DIRECTIONS FOR THIS TASK: The records follow. Filter them to the lines that hold "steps".

RECORDED INFORMATION Block Start

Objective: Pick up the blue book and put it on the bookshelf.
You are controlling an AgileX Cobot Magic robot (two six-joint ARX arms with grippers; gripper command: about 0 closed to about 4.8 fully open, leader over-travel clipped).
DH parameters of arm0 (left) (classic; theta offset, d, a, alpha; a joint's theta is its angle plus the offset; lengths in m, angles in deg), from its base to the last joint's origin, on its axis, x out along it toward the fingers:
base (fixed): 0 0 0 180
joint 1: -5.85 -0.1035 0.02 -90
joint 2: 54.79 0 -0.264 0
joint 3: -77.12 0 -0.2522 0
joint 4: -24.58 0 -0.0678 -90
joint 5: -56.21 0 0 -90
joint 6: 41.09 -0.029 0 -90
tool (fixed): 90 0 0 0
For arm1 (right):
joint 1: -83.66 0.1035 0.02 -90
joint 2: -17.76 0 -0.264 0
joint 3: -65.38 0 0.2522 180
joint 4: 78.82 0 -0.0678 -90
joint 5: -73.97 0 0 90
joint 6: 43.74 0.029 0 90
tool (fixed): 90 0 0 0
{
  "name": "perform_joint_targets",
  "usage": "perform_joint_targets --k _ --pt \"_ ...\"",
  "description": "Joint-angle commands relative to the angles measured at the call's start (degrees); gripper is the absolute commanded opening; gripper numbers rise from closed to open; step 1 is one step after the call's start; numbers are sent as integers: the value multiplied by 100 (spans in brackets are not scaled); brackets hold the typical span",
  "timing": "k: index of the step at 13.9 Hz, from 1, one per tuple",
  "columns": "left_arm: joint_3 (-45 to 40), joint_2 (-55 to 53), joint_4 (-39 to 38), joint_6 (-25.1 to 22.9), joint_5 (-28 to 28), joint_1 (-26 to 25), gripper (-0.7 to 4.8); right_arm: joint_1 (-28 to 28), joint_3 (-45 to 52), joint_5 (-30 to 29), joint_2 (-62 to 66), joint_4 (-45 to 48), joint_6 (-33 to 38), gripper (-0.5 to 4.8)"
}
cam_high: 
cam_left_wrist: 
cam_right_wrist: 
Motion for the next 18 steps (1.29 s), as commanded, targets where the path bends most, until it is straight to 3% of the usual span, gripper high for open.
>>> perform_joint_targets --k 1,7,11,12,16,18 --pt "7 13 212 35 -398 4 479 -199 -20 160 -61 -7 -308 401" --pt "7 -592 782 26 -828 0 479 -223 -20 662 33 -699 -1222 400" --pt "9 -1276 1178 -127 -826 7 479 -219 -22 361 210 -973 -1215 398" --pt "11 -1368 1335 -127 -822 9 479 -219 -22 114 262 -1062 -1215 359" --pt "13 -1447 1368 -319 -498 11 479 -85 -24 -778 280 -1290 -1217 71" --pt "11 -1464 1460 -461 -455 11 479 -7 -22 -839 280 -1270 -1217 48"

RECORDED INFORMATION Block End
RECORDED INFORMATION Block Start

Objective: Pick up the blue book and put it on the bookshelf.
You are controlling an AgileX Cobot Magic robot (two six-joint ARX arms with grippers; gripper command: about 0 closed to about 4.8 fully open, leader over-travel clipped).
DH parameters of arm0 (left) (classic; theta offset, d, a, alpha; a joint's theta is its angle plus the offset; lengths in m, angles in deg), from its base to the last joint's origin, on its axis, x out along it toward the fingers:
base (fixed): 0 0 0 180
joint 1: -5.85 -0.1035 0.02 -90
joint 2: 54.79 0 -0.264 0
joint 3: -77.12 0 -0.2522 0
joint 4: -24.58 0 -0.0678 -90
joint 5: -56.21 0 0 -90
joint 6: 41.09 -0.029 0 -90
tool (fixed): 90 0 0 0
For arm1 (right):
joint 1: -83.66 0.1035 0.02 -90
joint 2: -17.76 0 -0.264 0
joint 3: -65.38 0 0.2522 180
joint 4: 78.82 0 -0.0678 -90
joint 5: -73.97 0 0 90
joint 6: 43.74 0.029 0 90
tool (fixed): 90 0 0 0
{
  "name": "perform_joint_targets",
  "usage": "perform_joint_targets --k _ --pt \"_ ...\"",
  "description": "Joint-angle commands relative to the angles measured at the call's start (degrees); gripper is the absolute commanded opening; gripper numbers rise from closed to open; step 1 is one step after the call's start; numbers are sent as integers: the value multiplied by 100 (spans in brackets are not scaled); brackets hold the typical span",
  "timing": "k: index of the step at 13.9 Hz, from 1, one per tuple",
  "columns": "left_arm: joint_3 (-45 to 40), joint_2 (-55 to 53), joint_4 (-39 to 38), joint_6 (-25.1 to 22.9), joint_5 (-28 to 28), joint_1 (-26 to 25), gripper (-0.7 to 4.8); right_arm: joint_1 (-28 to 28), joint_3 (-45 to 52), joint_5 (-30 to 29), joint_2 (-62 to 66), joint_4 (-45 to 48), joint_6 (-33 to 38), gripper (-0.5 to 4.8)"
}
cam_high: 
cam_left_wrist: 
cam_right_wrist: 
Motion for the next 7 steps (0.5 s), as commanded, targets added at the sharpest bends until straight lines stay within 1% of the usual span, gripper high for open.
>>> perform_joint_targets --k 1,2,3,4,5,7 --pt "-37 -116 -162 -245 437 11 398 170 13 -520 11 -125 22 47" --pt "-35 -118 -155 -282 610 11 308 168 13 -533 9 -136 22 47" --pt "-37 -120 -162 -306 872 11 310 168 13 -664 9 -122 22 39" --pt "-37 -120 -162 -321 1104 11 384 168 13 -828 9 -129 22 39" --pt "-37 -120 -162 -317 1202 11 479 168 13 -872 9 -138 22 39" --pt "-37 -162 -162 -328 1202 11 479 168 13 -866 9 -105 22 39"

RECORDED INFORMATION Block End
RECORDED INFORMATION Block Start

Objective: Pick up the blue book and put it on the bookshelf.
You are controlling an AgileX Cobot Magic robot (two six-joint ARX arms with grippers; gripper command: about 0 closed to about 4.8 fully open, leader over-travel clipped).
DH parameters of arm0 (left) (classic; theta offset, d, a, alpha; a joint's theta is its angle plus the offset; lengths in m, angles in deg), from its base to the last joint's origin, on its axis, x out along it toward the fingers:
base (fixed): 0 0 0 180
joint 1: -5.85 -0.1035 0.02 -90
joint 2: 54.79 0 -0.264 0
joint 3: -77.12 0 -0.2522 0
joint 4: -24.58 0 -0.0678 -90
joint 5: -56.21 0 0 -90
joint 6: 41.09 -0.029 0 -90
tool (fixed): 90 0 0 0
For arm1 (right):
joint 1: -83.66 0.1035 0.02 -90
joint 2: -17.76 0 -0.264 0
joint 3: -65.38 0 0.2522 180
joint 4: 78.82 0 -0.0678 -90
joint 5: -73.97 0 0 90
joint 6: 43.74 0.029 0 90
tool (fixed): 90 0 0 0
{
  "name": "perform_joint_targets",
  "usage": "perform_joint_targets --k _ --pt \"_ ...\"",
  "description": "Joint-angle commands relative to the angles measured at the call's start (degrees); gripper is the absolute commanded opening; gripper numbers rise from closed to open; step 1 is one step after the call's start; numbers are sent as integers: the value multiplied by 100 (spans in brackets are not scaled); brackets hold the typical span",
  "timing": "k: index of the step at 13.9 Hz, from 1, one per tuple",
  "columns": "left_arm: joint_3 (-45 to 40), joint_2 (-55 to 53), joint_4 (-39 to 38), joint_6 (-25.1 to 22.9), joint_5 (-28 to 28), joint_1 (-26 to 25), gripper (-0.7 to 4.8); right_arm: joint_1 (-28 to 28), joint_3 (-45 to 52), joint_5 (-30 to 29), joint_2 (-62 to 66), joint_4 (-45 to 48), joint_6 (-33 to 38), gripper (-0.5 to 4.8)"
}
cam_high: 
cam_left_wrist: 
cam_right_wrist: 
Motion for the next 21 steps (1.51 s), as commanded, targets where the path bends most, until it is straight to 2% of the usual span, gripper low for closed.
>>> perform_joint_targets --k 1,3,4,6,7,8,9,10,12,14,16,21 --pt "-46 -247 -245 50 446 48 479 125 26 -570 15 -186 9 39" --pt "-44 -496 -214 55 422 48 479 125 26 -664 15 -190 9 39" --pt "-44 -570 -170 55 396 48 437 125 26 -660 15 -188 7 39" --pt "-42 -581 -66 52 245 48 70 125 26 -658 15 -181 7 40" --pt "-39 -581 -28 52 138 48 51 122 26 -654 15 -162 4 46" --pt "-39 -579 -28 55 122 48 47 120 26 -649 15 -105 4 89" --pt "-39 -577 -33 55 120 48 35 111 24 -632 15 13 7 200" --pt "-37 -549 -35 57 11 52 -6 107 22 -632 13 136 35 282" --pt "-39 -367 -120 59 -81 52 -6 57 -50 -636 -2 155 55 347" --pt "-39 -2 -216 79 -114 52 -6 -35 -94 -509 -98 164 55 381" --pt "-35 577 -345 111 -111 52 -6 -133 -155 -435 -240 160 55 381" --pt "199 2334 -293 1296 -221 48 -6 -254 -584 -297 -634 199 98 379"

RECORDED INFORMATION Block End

RESPONSE:
Motion for the next 18 steps (1.29 s), as commanded, targets where the path bends most, until it is straight to 3% of the usual span, gripper high for open.
Motion for the next 7 steps (0.5 s), as commanded, targets added at the sharpest bends until straight lines stay within 1% of the usual span, gripper high for open.
Motion for the next 21 steps (1.51 s), as commanded, targets where the path bends most, until it is straight to 2% of the usual span, gripper low for closed.

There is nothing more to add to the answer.